Crude oil prices aren’t as critical of a factor for refineries, especially in the Midwest.

They “are in an entirely different position than oil producers,” said James Williams, an analyst for WTRG Economics.

Indeed, they can even make more when crude oil prices decline. In the quarter ending Sept. 30, HollyFrontier saw its refinery margins climb 47 percent. Company CEO Michael Jennings defends its dividends as part of the company’s “continued commitment to returning cash to shareholders.”

The energy boom of the last few years in places such as North Dakota, which saw a huge increase in oil production because of fracking, also reshaped refinery economics. The state’s oil hasn’t been able to easily reach the Gulf Coast, the country’s largest complex of oil refineries.

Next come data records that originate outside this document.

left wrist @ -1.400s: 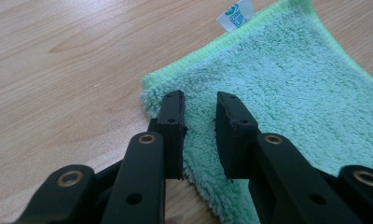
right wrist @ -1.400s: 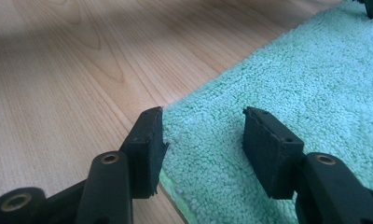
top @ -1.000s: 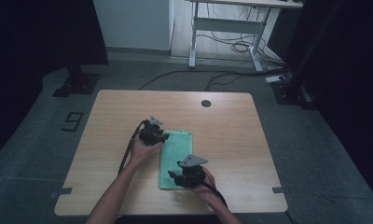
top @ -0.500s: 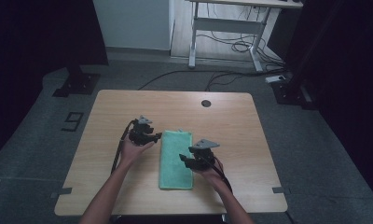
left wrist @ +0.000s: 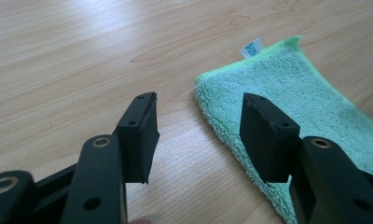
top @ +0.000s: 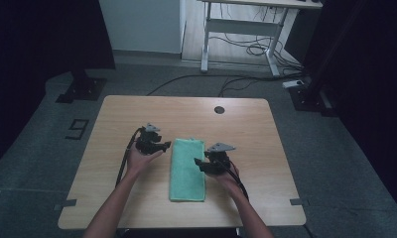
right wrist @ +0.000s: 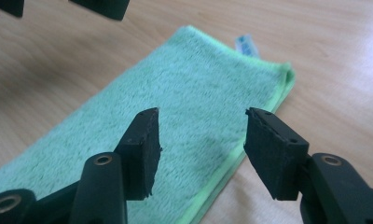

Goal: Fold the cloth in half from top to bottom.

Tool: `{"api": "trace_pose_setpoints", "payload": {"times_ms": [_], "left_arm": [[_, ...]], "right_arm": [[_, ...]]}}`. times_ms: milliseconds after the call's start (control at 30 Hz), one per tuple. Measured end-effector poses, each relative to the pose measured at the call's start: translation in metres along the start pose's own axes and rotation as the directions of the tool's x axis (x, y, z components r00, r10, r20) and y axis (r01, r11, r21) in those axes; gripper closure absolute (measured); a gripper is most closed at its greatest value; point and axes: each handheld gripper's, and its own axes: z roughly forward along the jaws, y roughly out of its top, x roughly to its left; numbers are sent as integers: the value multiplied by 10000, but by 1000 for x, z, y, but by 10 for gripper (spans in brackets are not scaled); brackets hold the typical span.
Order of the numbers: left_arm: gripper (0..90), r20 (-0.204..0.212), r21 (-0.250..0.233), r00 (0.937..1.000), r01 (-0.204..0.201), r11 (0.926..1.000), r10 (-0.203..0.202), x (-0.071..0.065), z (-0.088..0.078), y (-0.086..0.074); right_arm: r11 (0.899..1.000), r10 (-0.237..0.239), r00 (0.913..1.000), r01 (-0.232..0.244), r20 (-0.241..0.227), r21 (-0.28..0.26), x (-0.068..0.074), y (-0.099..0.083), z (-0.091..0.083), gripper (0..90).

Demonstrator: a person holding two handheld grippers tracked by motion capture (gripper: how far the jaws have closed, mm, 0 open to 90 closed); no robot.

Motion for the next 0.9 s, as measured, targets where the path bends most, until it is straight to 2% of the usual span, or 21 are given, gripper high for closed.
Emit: {"api": "trace_pose_setpoints", "payload": {"times_ms": [200, 533, 900], "left_arm": [[489, 59, -41, 9998, 181, 9998, -181, 2, 4, -1], [530, 18, 146, 10000, -49, 9999, 49, -2, 14, 3], [552, 40, 330, 10000, -51, 9994, 50, -2, 22, 7]], "right_arm": [[9999, 96, 9999, -95, 125, -34, -9, 10, 3, 449], [9999, 166, 9995, -165, 271, -50, -23, 19, 11, 483], [9980, 630, 9971, -631, 420, 9, -40, 14, 22, 509]]}}
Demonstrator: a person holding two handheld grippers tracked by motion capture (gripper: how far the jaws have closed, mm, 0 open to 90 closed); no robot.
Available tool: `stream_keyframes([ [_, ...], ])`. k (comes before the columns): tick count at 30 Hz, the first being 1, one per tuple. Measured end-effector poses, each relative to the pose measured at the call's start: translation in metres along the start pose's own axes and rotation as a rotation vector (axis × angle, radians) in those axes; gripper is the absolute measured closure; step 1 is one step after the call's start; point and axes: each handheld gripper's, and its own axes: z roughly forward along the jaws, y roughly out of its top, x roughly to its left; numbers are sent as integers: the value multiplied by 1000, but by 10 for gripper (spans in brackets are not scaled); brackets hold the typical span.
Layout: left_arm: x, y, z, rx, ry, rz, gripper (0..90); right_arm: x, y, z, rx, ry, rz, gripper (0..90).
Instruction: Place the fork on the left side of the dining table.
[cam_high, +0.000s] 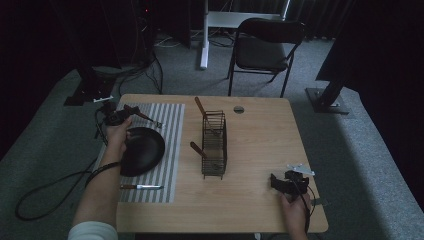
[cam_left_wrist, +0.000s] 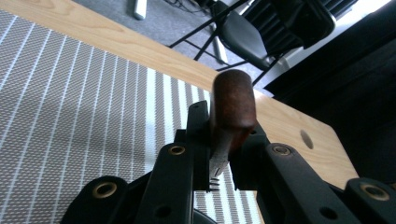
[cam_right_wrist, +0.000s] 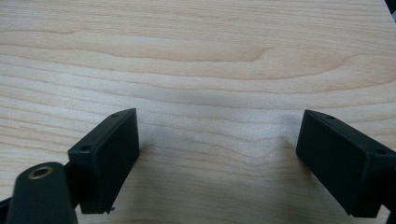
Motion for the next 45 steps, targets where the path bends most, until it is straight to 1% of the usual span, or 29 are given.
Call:
stream_keyframes([
  [1, 1, 0, 0, 1, 6, -1, 797, 0, 0, 0, 0, 0, 0, 130],
  [3, 3, -1, 2, 17, 42, -1, 768, 0, 0, 0, 1, -1, 2, 130],
  [4, 5, -1, 3, 32, 57, -8, 672, 0, 0, 0, 1, -2, 3, 130],
  [5, 7, -2, 4, 44, 77, -5, 625, 0, 0, 0, 0, -2, 3, 130],
  [6, 7, -2, 5, 51, 93, 7, 603, 0, 0, 0, 1, -2, 2, 130],
  [7, 8, -3, 6, 60, 124, 34, 568, 0, 0, 0, 1, -2, 3, 130],
  [8, 7, -4, 8, 67, 152, 49, 511, 0, 0, 0, 1, -3, 3, 130],
  [9, 7, -4, 11, 77, 211, 60, 463, 0, 0, 0, 1, -3, 3, 130],
  [10, 7, -4, 13, 93, 244, 61, 431, 0, 0, 0, 1, -3, 3, 130],
  [12, 9, -5, 17, 108, 292, 59, 382, 0, 0, 0, 1, -3, 3, 130],
  [14, 9, -6, 20, 141, 355, 82, 382, 0, 0, 0, 1, -4, 4, 130],
  [15, 9, -7, 22, 139, 392, 95, 382, 0, 0, 0, 0, -4, 3, 130],
  [16, 9, -8, 24, 140, 406, 116, 360, 1, 0, 0, 0, -4, 4, 130],
  [17, 9, -9, 25, 138, 409, 142, 345, 0, 0, 0, 0, -5, 3, 130],
  [19, 9, -11, 28, 156, 411, 182, 306, 1, 0, 0, 0, -5, 4, 130],
  [20, 10, -12, 29, 162, 405, 189, 293, 1, 0, 0, 0, -5, 4, 130],
  [22, 11, -13, 29, 152, 402, 194, 291, 1, 0, -1, 0, -5, 4, 130],
  [23, 11, -13, 29, 155, 401, 191, 292, 1, 0, 0, 0, -5, 4, 130],
  [26, 10, -13, 29, 158, 422, 195, 269, 1, 0, -1, 0, -5, 4, 130],
  [28, 10, -13, 29, 174, 425, 179, 267, 1, 0, -1, 0, -5, 4, 130],
  [30, 12, -13, 30, 185, 430, 138, 266, 1, 0, -1, 0, -5, 4, 130],
  [32, 15, -13, 31, 196, 440, 86, 267, 1, 0, -1, 0, -5, 4, 130],
  [33, 17, -13, 31, 186, 420, 50, 267, 1, 0, -1, 0, -5, 4, 130],
  [35, 18, -13, 30, 159, 407, 15, 266, 1, 0, -1, 0, -5, 4, 130],
  [37, 18, -13, 31, 150, 430, 26, 246, 1, 0, -1, 0, -5, 4, 130],
  [38, 18, -14, 33, 155, 437, 27, 191, 1, 0, -1, 0, -5, 4, 130],
  [41, 19, -14, 34, 168, 462, 50, 191, 1, 0, 0, 0, -5, 4, 130],
  [43, 19, -14, 33, 158, 465, 65, 191, 1, 0, 0, 0, -5, 4, 130],
  [45, 18, -13, 33, 156, 497, 95, 191, 1, 0, 0, 0, -5, 4, 130],
])
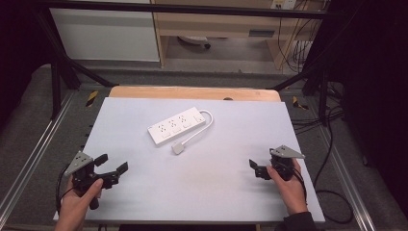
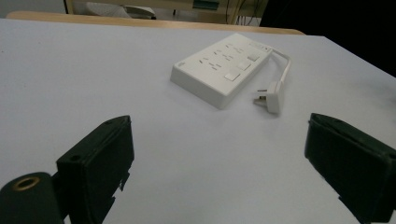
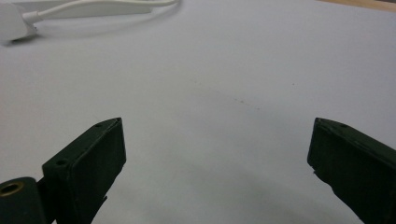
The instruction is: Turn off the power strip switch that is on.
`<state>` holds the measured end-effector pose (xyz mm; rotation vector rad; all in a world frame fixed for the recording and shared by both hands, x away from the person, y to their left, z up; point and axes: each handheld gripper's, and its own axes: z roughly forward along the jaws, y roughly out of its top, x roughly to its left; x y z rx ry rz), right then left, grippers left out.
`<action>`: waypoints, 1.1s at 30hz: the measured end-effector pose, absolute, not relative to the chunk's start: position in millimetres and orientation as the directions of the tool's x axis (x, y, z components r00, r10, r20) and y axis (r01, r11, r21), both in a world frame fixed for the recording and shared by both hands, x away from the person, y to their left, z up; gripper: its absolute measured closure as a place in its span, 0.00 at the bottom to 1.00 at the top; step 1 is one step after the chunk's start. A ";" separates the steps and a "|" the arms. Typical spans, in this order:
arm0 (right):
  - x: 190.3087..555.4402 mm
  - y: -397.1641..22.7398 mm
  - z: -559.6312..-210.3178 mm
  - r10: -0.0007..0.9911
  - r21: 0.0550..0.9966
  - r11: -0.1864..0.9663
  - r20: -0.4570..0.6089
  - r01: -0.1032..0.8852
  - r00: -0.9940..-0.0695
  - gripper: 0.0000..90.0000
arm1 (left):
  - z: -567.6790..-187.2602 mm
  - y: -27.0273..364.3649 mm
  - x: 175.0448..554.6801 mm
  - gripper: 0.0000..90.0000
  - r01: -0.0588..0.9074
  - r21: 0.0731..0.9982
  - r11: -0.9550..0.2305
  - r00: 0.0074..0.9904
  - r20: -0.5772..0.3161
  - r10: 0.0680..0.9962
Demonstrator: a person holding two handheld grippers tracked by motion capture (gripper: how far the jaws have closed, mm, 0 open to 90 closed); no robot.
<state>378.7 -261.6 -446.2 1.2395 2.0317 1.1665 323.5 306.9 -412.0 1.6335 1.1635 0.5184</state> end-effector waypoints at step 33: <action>375.4 -253.7 -444.2 0.879 0.850 0.250 0.002 0.464 -0.477 0.04 | -374.1 263.8 355.7 0.08 0.425 0.904 -0.053 0.505 -0.188 0.843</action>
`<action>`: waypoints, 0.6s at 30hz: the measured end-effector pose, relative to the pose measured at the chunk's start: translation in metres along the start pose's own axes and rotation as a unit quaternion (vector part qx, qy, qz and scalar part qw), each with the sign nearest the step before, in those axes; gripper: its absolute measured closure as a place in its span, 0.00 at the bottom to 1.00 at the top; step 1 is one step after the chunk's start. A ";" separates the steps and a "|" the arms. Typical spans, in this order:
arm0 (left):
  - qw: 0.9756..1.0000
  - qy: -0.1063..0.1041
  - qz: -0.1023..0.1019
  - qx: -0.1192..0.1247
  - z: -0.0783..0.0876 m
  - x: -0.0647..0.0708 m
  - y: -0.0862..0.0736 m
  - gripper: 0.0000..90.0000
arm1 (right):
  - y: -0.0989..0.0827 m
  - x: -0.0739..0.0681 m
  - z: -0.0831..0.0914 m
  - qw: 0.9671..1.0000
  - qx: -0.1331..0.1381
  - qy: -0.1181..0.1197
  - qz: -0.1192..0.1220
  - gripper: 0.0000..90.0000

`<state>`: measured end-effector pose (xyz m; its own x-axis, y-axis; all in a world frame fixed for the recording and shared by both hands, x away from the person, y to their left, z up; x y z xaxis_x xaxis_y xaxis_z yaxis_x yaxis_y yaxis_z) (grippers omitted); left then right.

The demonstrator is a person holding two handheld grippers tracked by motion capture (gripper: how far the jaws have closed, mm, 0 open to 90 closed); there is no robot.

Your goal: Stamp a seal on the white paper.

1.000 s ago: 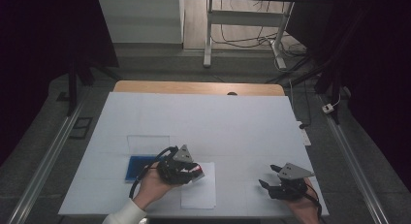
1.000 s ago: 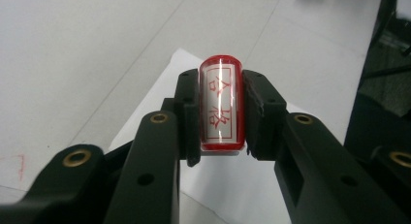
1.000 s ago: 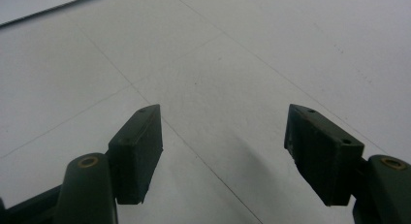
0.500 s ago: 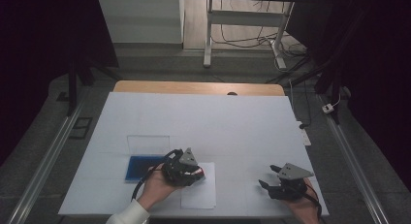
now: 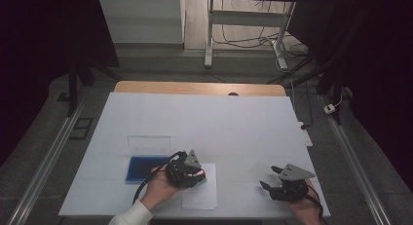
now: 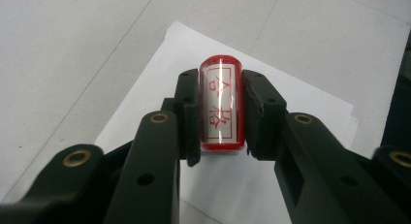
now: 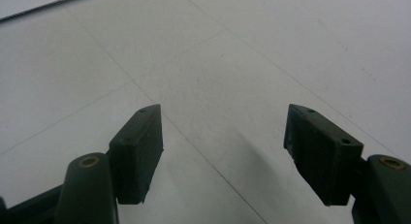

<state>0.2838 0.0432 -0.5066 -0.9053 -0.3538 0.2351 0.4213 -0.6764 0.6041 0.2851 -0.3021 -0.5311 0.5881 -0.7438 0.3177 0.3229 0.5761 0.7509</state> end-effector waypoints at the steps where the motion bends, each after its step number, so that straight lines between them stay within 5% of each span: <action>1: 1.000 0.000 0.000 0.000 0.000 0.000 0.000 0.78 | 0.000 0.000 0.000 1.000 0.000 0.000 0.000 0.33; 18: 1.000 0.000 -0.005 -0.014 -0.005 0.000 0.000 0.78 | 0.000 0.000 0.001 1.000 0.002 0.002 -0.002 0.33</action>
<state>0.2840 0.0399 -0.5098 -0.9098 -0.3463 0.2288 0.4128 -0.6982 0.5849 0.2848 -0.3025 -0.5307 0.5897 -0.7447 0.3125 0.3221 0.5717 0.7546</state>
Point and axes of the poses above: each handheld gripper's, and its own axes: z roughly backward along the jaws, y roughly out of its top, x roughly to its right, the point moved 2 cm from there along -z, roughly forward along the jaws, and after that the axes turned 14 degrees about -y, right-handed, at the moved point
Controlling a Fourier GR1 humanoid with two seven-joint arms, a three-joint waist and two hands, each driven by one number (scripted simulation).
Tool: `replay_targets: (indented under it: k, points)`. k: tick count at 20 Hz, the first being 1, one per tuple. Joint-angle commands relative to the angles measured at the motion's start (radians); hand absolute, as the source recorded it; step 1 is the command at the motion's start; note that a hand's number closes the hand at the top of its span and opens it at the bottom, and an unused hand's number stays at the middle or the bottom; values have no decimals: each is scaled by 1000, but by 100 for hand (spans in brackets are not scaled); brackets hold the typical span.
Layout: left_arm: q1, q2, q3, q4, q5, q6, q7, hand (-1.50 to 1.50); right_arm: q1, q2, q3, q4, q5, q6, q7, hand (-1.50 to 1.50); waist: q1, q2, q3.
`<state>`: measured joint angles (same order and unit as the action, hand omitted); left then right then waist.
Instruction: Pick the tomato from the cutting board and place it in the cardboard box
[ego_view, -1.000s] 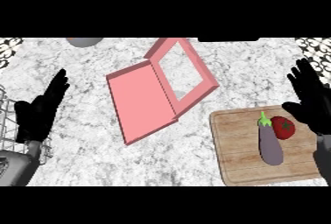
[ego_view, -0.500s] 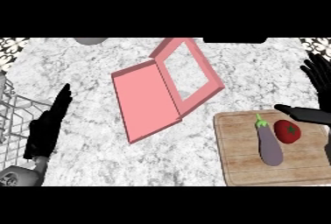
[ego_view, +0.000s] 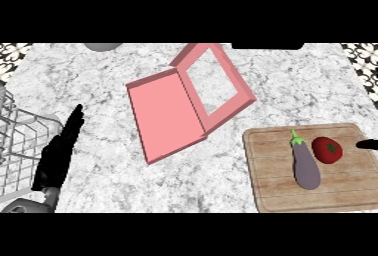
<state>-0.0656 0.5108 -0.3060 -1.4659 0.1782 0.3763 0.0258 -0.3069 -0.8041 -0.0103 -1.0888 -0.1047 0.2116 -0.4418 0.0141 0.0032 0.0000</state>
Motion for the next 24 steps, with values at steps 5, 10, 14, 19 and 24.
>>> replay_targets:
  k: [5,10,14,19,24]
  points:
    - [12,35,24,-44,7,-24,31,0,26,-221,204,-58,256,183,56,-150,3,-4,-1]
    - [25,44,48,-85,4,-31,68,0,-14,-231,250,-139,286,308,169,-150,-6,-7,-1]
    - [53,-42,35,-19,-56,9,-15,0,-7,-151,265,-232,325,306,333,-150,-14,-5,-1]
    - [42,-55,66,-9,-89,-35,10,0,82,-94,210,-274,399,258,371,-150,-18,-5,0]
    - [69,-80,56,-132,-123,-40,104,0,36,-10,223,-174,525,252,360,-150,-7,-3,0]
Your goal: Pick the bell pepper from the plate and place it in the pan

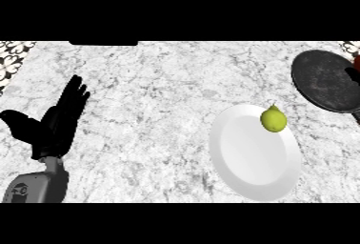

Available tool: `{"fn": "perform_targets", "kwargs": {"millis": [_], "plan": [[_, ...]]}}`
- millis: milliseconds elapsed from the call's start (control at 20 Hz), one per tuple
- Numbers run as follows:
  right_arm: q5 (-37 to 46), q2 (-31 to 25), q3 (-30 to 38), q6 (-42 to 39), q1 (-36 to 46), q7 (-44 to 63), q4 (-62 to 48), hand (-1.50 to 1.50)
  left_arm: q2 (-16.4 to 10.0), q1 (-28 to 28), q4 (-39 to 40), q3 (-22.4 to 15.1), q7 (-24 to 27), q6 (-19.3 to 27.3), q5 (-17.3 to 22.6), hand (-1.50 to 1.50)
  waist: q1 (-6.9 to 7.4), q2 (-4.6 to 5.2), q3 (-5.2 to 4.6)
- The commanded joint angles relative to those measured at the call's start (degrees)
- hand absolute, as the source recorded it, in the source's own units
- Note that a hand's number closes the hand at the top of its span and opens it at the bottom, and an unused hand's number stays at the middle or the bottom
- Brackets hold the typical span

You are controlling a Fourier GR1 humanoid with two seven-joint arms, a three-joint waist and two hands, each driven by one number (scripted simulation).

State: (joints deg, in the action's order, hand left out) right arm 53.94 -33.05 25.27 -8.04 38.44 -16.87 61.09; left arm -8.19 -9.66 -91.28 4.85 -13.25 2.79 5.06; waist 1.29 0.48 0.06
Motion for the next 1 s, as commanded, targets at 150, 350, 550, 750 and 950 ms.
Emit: {"fn": "perform_targets", "kwargs": {"millis": [150, 350, 550, 750, 950], "plan": [[1.2, -3.1, 1.0, 10.8, 7.5, -11.6, -24.8, 1.50, -1.6, -2.9, -1.0, 1.2, -3.4, -0.8, 1.3, 0.00, 1.40, 0.49, 0.10], [1.1, -3.8, 1.6, 13.5, 8.7, -17.7, -33.8, 1.50, 0.5, -1.6, -1.4, -0.9, -1.2, 0.4, -0.5, 0.00, 2.12, 0.82, 0.17], [2.6, -2.6, 1.3, 18.6, 10.8, -19.5, -40.2, 1.50, 0.1, -2.0, -0.8, 0.1, -1.4, -0.4, 0.7, 0.00, 2.36, 0.84, 0.16], [4.9, -1.9, 0.8, 20.8, 9.2, -14.8, -45.5, 1.50, 0.8, -0.8, -0.2, -1.8, 0.1, -0.7, -0.8, 0.00, 2.91, 1.23, 0.21], [3.6, -6.5, 2.9, 13.5, 11.8, -10.1, -50.1, -1.50, 0.4, -1.3, 0.0, -0.6, 0.5, -1.4, 0.5, 0.00, 3.68, 1.54, 0.25]]}}
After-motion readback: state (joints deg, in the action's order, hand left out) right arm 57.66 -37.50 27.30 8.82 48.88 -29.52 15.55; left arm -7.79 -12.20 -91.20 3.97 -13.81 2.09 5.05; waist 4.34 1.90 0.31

There hasn’t been enough transportation capacity, although that is changing.

That left refineries in places like the Midwest to gobble up the cheaper oil, while the Gulf refineries were left to rely more heavily on more expensive imported oil.

With the world price of oil continuing to decline, refineries in regions such as the Midwest and Rocky Mountains still have some advantage in cheaper crude.

The trend by refiners to export more diesel is also drawing critics, who say it allows refiners to curb supplies in the United States and raise prices.

Industry officials say the exports come from refineries running at higher and more efficient levels, which helps moderate any price increases.

But Tyson Slocum, director of the energy program at Public Citizen, said that “the way to (raise diesel prices) is to expand the market internationally.”

And there was no question, he said, that increased diesel exports “are having a significant impact.”